* The task
Reprint every entry, character for character.

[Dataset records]
◆ ◆ ◆ ◆

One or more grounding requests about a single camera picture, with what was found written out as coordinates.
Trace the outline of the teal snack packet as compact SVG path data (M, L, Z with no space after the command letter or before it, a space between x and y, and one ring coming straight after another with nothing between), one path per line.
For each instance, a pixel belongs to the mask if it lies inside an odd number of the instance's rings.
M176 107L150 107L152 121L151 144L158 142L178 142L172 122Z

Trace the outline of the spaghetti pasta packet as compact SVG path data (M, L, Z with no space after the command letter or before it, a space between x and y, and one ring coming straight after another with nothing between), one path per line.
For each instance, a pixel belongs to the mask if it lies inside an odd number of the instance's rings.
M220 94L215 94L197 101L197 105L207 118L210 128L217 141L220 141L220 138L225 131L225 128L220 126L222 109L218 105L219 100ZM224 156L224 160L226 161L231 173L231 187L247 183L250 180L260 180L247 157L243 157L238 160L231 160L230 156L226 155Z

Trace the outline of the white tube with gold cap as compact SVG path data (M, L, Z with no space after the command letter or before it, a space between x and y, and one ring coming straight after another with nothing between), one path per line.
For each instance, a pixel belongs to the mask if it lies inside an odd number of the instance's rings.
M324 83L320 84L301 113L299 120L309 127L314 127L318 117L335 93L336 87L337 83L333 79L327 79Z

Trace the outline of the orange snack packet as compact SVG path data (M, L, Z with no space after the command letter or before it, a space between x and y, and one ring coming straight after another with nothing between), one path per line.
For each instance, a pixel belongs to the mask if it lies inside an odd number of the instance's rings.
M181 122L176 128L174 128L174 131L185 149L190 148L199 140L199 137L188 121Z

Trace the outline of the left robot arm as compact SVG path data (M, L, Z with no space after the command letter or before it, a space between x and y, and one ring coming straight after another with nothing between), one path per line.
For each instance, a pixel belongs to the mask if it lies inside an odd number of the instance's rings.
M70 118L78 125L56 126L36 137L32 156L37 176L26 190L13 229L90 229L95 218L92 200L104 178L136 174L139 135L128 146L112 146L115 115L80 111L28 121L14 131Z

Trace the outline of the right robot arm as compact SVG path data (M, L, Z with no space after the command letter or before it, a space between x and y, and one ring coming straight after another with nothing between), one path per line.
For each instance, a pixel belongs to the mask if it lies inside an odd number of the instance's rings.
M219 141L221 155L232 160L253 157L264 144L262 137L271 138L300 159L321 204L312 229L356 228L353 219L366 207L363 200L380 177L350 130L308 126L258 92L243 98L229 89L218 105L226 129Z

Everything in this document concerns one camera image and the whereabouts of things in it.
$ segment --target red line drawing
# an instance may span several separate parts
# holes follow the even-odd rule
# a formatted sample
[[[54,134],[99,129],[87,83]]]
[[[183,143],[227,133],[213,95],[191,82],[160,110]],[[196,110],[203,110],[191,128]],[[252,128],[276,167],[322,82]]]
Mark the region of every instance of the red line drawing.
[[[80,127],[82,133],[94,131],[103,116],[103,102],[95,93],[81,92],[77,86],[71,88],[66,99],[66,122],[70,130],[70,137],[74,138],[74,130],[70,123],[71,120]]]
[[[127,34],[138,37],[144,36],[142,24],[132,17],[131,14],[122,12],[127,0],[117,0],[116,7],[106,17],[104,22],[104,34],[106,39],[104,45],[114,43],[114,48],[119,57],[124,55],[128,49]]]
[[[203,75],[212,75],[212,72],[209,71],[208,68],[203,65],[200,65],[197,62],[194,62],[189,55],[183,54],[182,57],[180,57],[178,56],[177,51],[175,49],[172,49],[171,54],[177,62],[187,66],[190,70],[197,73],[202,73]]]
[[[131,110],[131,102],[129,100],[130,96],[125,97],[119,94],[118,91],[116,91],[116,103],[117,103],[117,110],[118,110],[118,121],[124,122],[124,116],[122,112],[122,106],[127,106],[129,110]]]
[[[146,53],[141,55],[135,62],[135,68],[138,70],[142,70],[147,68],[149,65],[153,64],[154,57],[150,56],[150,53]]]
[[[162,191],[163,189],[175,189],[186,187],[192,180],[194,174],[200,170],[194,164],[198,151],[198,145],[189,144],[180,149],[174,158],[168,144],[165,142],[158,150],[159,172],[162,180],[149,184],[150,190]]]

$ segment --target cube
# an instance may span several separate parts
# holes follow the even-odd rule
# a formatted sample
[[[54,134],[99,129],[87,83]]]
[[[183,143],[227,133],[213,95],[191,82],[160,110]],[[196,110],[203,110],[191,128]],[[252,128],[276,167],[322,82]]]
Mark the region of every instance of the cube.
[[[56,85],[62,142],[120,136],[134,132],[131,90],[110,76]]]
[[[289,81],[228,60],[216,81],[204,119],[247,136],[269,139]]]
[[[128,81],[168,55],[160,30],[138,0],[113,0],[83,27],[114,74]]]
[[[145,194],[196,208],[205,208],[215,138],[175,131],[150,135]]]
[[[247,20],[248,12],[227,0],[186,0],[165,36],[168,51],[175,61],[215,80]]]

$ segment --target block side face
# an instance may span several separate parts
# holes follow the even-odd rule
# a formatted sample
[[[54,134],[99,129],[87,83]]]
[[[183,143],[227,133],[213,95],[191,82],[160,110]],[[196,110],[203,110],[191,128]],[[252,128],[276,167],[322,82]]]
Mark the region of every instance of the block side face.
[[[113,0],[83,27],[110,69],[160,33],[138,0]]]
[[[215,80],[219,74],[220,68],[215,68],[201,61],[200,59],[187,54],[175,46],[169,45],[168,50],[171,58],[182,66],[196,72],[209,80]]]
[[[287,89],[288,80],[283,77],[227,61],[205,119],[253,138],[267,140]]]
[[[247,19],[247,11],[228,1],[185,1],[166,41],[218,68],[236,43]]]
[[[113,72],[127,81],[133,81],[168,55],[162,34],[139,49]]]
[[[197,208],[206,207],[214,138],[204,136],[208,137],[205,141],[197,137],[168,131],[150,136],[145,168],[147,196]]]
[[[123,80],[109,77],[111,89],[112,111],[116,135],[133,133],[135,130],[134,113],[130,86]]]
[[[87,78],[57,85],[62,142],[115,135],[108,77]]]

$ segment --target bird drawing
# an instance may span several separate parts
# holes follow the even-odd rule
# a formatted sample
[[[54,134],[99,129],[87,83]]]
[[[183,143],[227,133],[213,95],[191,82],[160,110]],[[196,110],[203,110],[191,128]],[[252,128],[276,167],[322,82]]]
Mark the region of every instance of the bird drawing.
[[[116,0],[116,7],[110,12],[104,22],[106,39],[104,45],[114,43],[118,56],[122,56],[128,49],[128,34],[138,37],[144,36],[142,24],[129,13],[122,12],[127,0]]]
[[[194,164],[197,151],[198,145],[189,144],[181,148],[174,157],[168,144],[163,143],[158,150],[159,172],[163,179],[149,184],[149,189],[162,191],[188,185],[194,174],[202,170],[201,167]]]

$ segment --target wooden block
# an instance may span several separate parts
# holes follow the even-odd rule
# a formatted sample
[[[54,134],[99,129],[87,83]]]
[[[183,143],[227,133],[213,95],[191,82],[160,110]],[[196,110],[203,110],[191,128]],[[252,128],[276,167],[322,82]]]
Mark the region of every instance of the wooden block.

◆ ◆ ◆ ◆

* Completed exercise
One or more grounding requests about a single camera picture, with what was found written out as coordinates.
Trace the outline of the teal snack packet as compact SVG path data (M, L, Z with no space after the command letter or before it, a space between x and y, and one ring coming straight after another with nothing between), one path per line.
For each instance, a pixel belongs to the mask if it lies inside an odd number of the instance's rings.
M176 107L150 107L152 121L151 144L158 142L178 142L172 122Z

Trace the outline of the spaghetti pasta packet as compact SVG path data (M, L, Z with no space after the command letter or before it, a space between x and y, and one ring coming straight after another with nothing between), one path per line.
For each instance, a pixel belongs to the mask if it lies inside an odd number of the instance's rings.
M220 94L215 94L197 101L197 105L207 118L210 128L217 141L220 141L220 138L225 131L225 128L220 126L222 109L218 105L219 100ZM224 156L224 160L226 161L231 173L231 187L247 183L250 180L260 180L247 157L243 157L238 160L231 160L230 156L226 155Z

Trace the outline of the white tube with gold cap as compact SVG path data (M, L, Z with no space after the command letter or before it, a space between x and y, and one ring coming straight after another with nothing between), one path per line.
For each instance, a pixel belongs to the mask if it lies inside an odd number of the instance's rings.
M324 83L320 84L301 113L299 120L309 127L314 127L318 117L335 93L336 87L337 83L333 79L327 79Z

Trace the outline of the orange snack packet as compact SVG path data (M, L, Z with no space after the command letter or before it, a space between x and y, and one ring coming straight after another with nothing between), one path per line.
For each instance, a pixel belongs to the mask if it lies inside an odd number of the instance's rings.
M181 122L176 128L174 128L174 131L185 149L190 148L199 140L199 137L188 121Z

Trace the outline of the left robot arm as compact SVG path data (M, L, Z with no space after the command letter or before it, a space between x and y, and one ring coming straight after another with nothing between), one path per line.
For each instance, a pixel belongs to the mask if it lies inside an odd number of the instance's rings.
M70 118L78 125L56 126L36 137L32 156L37 176L26 190L13 229L90 229L95 218L92 200L104 178L136 174L139 135L128 146L112 146L115 115L80 111L28 121L14 131Z

Trace the outline of the right robot arm as compact SVG path data (M, L, Z with no space after the command letter or before it, a space between x and y, and one ring coming straight after another with nothing between), one path per line.
For each instance, a pixel belongs to the mask if it lies inside an odd number of the instance's rings.
M219 141L221 155L232 160L253 157L264 144L262 137L271 138L300 159L321 204L312 229L356 228L353 219L366 207L363 200L380 177L350 130L308 126L258 92L243 98L229 89L218 105L226 129Z

Everything in this document concerns one camera image and the whereabouts of things in it.
$ segment --target red line drawing
# an instance may span several separate parts
# holes follow the even-odd rule
# a formatted sample
[[[54,134],[99,129],[87,83]]]
[[[183,143],[227,133],[213,95],[191,82],[160,110]],[[196,110],[203,110],[191,128]],[[252,128],[276,167],[322,82]]]
Mark the region of every instance of the red line drawing.
[[[80,127],[82,133],[94,131],[103,116],[103,102],[95,93],[81,92],[77,86],[71,88],[66,99],[66,122],[70,130],[70,137],[74,138],[74,130],[70,123],[71,120]]]
[[[127,34],[138,37],[144,36],[142,24],[132,17],[131,14],[122,12],[127,0],[117,0],[116,7],[106,17],[104,22],[104,34],[106,39],[104,45],[114,43],[114,48],[119,57],[124,55],[128,49]]]
[[[203,75],[212,75],[212,72],[209,71],[208,68],[203,65],[200,65],[197,62],[194,62],[189,55],[183,54],[182,57],[180,57],[178,56],[177,51],[175,49],[172,49],[171,54],[177,62],[187,66],[190,70],[197,73],[202,73]]]
[[[131,110],[131,102],[129,100],[130,96],[125,97],[119,94],[118,91],[116,91],[116,103],[117,103],[117,110],[118,110],[118,121],[124,122],[124,116],[122,112],[122,106],[127,106],[129,110]]]
[[[146,53],[141,55],[135,62],[135,68],[138,70],[142,70],[147,68],[149,65],[153,64],[154,57],[150,56],[150,53]]]
[[[162,191],[163,189],[175,189],[186,187],[192,180],[194,174],[200,170],[194,164],[198,151],[198,145],[189,144],[180,149],[174,158],[168,144],[165,142],[158,150],[159,172],[162,180],[149,184],[150,190]]]

$ segment --target cube
# an instance may span several separate parts
# holes follow the even-odd rule
# a formatted sample
[[[54,134],[99,129],[87,83]]]
[[[183,143],[227,133],[213,95],[191,82],[160,110]],[[196,110],[203,110],[191,128]],[[252,128],[276,167],[322,82]]]
Mark the region of every instance of the cube.
[[[56,85],[62,142],[120,136],[134,132],[131,90],[110,76]]]
[[[289,81],[228,60],[216,81],[204,119],[247,136],[269,139]]]
[[[128,81],[168,55],[160,30],[138,0],[113,0],[83,27],[114,74]]]
[[[145,194],[196,208],[205,208],[215,138],[175,131],[150,135]]]
[[[247,20],[248,12],[227,0],[186,0],[165,36],[168,51],[175,61],[215,80]]]

$ segment --target block side face
# an instance may span several separate parts
# holes follow the even-odd rule
# a formatted sample
[[[54,134],[99,129],[87,83]]]
[[[183,143],[227,133],[213,95],[191,82],[160,110]],[[196,110],[203,110],[191,128]],[[252,128],[276,167],[322,82]]]
Mark the region of every instance of the block side face.
[[[113,0],[83,27],[110,69],[160,33],[138,0]]]
[[[215,80],[219,74],[220,68],[215,68],[201,61],[200,59],[187,54],[175,46],[169,45],[168,50],[171,58],[182,66],[196,72],[209,80]]]
[[[287,89],[288,80],[283,77],[227,61],[205,119],[253,138],[267,140]]]
[[[247,19],[247,11],[228,1],[185,1],[166,41],[218,68],[236,43]]]
[[[113,72],[127,81],[133,81],[168,55],[162,34],[139,49]]]
[[[197,208],[206,207],[214,138],[204,136],[208,137],[205,141],[197,137],[168,131],[150,136],[145,168],[147,196]]]
[[[123,80],[109,77],[111,89],[112,111],[116,135],[133,133],[135,130],[134,113],[130,86]]]
[[[87,78],[57,85],[62,142],[115,135],[108,77]]]

$ segment --target bird drawing
# an instance may span several separate parts
# holes follow the even-odd rule
# a formatted sample
[[[54,134],[99,129],[87,83]]]
[[[183,143],[227,133],[213,95],[191,82],[160,110]],[[196,110],[203,110],[191,128]],[[252,128],[276,167],[322,82]]]
Mark the region of every instance of the bird drawing.
[[[116,0],[116,7],[110,12],[104,22],[106,39],[104,45],[114,43],[118,56],[122,56],[128,49],[128,34],[138,37],[144,36],[142,24],[129,13],[122,12],[127,0]]]
[[[194,164],[197,151],[198,145],[189,144],[181,148],[174,157],[168,144],[163,143],[158,150],[159,172],[163,179],[149,184],[149,189],[162,191],[188,185],[194,174],[202,170],[201,167]]]

$ segment --target wooden block
# an instance may span several separate parts
# holes follow the even-odd rule
# a formatted sample
[[[54,134],[99,129],[87,83]]]
[[[183,143],[227,133],[213,95],[191,82],[160,110]],[[196,110],[203,110],[191,128]],[[252,128],[276,167],[322,82]]]
Mark the region of every instance of the wooden block.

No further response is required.